→ **EXERCISE DATA**
####################
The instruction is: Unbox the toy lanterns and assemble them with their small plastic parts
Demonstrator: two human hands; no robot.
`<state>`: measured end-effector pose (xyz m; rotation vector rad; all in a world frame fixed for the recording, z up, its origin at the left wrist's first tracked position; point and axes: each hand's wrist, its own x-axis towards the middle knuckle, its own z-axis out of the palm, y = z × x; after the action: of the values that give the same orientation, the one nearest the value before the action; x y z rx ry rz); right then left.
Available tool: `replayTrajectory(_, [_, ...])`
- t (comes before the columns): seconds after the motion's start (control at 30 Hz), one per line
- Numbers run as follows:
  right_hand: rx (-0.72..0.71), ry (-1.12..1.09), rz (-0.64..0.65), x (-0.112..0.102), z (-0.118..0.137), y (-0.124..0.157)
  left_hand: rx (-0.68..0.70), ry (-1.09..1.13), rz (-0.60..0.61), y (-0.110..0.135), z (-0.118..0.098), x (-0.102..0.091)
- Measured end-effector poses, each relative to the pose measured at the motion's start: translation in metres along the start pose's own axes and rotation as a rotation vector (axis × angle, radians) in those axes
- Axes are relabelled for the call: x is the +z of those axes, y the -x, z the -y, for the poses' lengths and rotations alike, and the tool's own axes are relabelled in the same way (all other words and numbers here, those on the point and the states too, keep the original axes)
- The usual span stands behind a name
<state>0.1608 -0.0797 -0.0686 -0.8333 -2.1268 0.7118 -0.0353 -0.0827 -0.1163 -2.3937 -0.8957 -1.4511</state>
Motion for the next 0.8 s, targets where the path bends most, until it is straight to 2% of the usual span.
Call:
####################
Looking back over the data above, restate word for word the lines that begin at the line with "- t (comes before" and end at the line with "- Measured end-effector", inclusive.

→ **TASK ANSWER**
- t (comes before the columns): seconds after the motion's start (control at 30 Hz), one per line
- Numbers run as follows:
  right_hand: rx (-0.72..0.71), ry (-1.12..1.09), rz (-0.64..0.65), x (-0.112..0.102), z (-0.118..0.137), y (-0.124..0.157)
  left_hand: rx (-0.68..0.70), ry (-1.09..1.13), rz (-0.60..0.61), y (-0.110..0.135), z (-0.118..0.098), x (-0.102..0.091)
- Measured end-effector poses, each relative to the pose measured at the motion's start: translation in metres along the start pose's own axes and rotation as a rotation vector (axis × angle, radians) in those axes

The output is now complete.